__Exercise details__
For the data that follows, give the number of lines in which "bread" appears. Add nothing to it.

──────── Stored data

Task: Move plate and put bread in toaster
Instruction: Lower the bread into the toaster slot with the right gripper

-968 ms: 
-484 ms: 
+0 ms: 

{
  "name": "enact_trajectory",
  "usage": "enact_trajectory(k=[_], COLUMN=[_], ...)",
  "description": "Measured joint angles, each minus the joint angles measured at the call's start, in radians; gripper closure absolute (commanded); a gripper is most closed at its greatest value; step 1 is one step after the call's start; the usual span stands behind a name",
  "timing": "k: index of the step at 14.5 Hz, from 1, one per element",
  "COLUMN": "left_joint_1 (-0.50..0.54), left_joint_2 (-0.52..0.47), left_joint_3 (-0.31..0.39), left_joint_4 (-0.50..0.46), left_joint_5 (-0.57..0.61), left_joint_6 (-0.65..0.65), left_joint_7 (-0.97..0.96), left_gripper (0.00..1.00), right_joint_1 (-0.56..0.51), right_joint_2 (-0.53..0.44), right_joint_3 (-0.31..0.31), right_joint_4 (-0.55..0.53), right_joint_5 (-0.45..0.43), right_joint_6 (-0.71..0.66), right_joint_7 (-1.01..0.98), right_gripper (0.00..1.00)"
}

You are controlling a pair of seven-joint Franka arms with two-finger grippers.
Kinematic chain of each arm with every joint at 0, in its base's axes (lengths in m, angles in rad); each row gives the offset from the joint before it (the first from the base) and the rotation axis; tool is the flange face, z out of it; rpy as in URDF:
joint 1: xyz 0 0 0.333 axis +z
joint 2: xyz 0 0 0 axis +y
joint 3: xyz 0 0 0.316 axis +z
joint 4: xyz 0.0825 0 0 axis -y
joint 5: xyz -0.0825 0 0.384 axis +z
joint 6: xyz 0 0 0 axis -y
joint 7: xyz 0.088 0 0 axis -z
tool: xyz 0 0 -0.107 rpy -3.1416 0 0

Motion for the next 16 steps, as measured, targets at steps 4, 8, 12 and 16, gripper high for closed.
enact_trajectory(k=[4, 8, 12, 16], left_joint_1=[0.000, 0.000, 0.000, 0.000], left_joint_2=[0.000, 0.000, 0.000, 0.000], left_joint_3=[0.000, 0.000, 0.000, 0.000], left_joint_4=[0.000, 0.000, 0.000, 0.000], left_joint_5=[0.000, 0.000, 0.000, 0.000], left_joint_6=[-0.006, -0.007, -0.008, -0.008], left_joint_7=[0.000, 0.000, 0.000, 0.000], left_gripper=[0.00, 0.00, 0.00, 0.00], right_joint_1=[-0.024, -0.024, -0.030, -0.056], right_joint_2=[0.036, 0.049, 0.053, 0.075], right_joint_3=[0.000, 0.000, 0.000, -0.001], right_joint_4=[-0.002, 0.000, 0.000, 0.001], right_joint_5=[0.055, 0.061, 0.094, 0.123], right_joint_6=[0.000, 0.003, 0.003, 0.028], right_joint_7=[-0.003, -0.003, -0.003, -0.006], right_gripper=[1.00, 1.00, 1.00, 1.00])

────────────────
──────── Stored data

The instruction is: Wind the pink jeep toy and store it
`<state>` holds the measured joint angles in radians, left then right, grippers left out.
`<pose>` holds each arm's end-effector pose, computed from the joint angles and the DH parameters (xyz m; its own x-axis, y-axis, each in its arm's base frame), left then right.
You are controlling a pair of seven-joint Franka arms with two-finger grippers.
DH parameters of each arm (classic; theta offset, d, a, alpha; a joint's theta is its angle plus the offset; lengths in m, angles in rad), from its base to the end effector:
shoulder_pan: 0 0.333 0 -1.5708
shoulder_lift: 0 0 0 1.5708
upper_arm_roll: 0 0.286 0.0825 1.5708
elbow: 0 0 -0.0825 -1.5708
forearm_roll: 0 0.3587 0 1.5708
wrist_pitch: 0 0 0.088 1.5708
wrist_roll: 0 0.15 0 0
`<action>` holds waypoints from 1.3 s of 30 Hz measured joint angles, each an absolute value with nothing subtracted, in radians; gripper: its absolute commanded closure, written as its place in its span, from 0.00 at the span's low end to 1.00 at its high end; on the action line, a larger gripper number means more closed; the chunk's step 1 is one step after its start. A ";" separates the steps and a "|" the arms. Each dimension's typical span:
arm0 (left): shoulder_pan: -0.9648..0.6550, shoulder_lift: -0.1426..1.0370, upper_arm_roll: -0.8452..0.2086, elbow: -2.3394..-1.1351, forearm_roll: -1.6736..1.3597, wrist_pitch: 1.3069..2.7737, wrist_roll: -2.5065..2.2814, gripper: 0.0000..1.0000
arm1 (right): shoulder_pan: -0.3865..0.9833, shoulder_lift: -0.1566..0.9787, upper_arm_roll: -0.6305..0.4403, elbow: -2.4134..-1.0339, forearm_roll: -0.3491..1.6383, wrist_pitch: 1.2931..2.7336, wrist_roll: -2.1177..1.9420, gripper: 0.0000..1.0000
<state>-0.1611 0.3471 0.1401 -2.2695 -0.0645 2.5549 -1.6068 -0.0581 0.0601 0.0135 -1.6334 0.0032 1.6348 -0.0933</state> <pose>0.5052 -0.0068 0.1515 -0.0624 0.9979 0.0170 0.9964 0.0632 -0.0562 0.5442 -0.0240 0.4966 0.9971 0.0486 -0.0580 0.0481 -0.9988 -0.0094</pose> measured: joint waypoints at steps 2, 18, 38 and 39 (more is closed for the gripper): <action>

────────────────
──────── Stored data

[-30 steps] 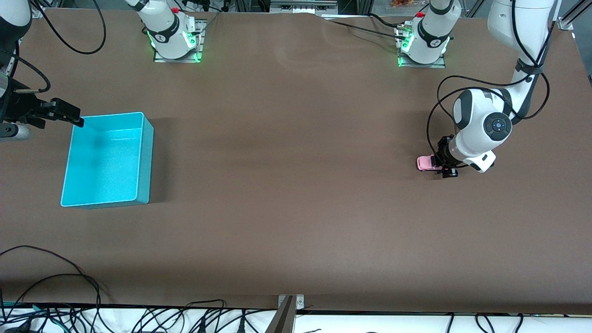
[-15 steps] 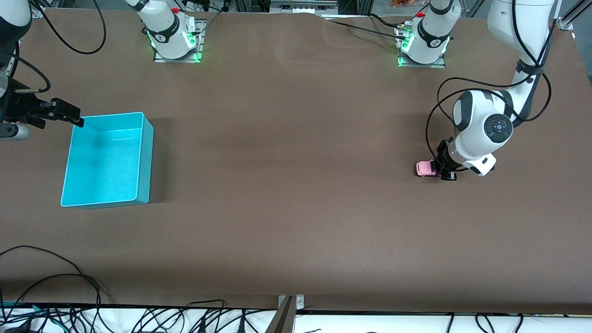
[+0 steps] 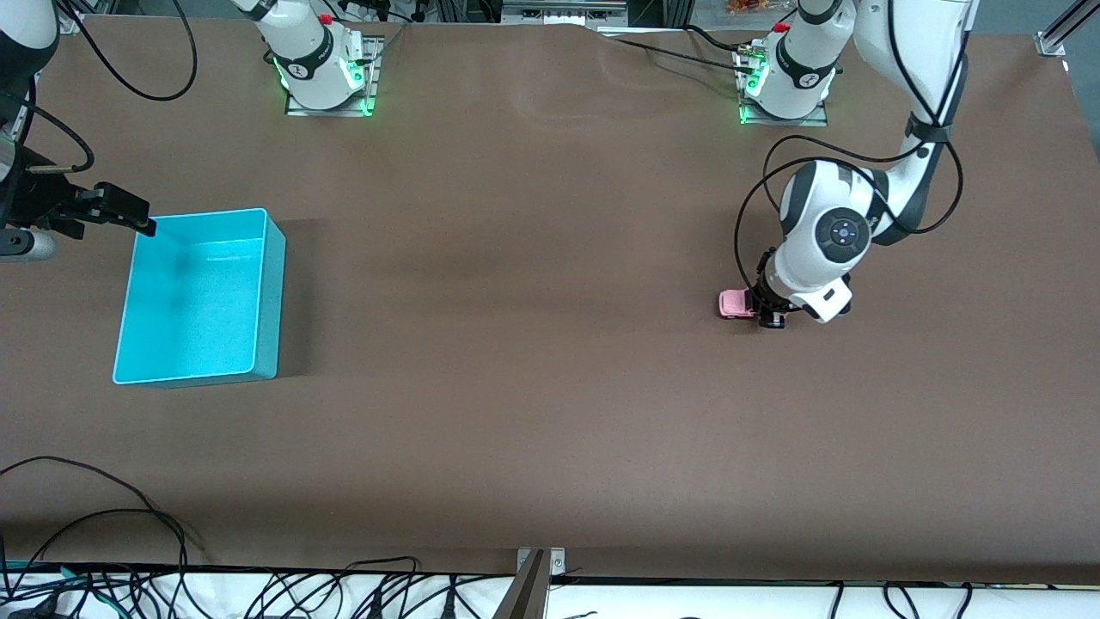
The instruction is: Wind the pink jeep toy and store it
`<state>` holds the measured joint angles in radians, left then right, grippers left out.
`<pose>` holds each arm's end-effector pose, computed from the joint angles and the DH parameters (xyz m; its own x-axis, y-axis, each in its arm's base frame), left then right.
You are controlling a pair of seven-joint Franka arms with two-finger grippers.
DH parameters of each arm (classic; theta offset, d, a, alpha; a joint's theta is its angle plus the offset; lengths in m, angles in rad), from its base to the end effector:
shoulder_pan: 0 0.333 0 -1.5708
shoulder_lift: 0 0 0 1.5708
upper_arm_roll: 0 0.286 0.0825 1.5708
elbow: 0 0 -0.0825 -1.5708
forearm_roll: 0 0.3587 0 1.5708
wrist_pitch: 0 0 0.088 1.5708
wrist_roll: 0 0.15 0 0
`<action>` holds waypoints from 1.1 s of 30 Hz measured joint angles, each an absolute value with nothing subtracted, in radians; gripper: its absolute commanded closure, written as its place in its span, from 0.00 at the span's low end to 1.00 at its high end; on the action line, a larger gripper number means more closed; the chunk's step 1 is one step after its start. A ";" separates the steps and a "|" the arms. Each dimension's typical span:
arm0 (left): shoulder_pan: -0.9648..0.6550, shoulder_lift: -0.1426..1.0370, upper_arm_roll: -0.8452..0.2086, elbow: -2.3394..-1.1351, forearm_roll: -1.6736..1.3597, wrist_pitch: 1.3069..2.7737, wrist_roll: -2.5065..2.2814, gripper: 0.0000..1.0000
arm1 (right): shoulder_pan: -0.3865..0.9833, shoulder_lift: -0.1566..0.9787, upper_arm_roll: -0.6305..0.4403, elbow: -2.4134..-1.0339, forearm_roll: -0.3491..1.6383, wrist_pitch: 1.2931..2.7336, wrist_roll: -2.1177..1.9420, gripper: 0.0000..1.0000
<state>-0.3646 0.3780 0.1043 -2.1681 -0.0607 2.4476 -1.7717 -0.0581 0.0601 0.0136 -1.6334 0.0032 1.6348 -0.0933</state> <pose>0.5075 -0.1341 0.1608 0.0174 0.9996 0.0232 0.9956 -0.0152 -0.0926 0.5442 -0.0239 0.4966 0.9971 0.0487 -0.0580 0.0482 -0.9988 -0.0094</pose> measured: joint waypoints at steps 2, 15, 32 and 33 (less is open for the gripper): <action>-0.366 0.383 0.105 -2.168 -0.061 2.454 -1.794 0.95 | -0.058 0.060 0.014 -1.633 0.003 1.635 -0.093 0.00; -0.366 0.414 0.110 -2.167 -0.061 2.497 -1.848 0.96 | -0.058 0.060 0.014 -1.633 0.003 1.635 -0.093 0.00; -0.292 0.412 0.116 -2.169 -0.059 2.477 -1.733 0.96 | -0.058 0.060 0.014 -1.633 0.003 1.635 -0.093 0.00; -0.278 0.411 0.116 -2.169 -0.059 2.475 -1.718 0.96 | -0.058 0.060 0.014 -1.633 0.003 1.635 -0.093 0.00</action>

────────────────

__Reply__
2